果然,陆盛男一招出得过猛,稍失了重心,潘寿阳抓住时机,本想重掌来袭,却突然侧身闪过。陆盛男骤见一道寒光从面前掠过,原来是黄晴川眼快,千钧一发之际识穿潘寿阳的伎俩,故意坏他好事。可这一剑过后,她手捂前胸摇摇欲倒,嘴边还挂着几条浮游的血丝。陆盛男将她抱住,这一触碰,她口中鲜血便汩汩流出。
“晴儿,你不要来逞强,这样会没命的。”陆盛男看在眼里,痛在心中。
黄晴川目光恍惚,欲言又止,下意识却驱使她仍握紧手中的剑。此时,潘寿阳的震山掌又来了。陆盛男毫无防备之下,连同黄晴川一起被击飞。

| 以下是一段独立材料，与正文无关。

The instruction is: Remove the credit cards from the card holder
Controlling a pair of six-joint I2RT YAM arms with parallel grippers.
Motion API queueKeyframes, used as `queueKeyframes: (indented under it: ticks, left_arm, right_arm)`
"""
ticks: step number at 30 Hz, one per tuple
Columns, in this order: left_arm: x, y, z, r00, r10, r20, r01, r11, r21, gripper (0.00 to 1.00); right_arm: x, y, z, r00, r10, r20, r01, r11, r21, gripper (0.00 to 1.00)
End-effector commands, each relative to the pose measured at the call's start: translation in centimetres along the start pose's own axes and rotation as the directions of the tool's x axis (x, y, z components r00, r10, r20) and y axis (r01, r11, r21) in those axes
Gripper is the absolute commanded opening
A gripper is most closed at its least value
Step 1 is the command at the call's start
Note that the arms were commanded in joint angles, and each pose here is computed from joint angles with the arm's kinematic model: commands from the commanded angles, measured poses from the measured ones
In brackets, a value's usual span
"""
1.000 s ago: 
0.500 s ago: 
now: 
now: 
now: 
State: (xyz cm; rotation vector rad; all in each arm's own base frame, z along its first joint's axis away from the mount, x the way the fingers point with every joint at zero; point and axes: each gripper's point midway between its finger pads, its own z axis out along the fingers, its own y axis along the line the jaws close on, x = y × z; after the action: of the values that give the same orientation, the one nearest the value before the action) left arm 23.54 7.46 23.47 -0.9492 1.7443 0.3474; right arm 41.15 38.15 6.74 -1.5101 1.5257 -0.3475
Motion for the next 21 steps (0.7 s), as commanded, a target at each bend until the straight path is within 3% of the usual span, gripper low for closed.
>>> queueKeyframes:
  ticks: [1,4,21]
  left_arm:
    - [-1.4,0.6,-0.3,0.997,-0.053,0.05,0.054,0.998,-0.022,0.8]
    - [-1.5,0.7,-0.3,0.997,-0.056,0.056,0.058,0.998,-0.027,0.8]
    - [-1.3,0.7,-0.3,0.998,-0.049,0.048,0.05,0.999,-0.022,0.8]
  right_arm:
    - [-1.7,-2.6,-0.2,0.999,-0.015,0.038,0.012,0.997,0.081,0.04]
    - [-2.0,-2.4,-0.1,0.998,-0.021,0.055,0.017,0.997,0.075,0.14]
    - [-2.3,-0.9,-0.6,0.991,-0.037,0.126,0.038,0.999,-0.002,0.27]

潘寿阳并无打算要陆盛男的命,所以这一掌伤他不重,倒是黄晴川已中了一掌,这回则是雪上加霜,一头倒在陆盛男怀中,大口大口的鲜血将他衣襟染成殷红一片。她的眼缝几乎合上,藏不下一根绣花针。
陆盛男流着泪唤她名字,她浑然不懂应答。两个人的心都快碎了!一阵狂风掀来,如先前一样,卷起地上碎枝残叶萦绕半空,骤成一团阴霾,黑森森的。
潘寿阳朝徒弟扬了扬手,易相虎、谯行和雷一夕掂手掂脚,欲前不敢。偶尔陆盛男一声哀号,吓得倒退几步。潘寿阳喝道:“你们不是连一个受了伤的人都打不过吧?”
谯行最先得令,加快几步走在前头,正想抓住陆盛男琵琶骨时,一根竹签不知从何处飞来,刺穿谯行手掌。谯行痛不欲生,惨叫蹲下。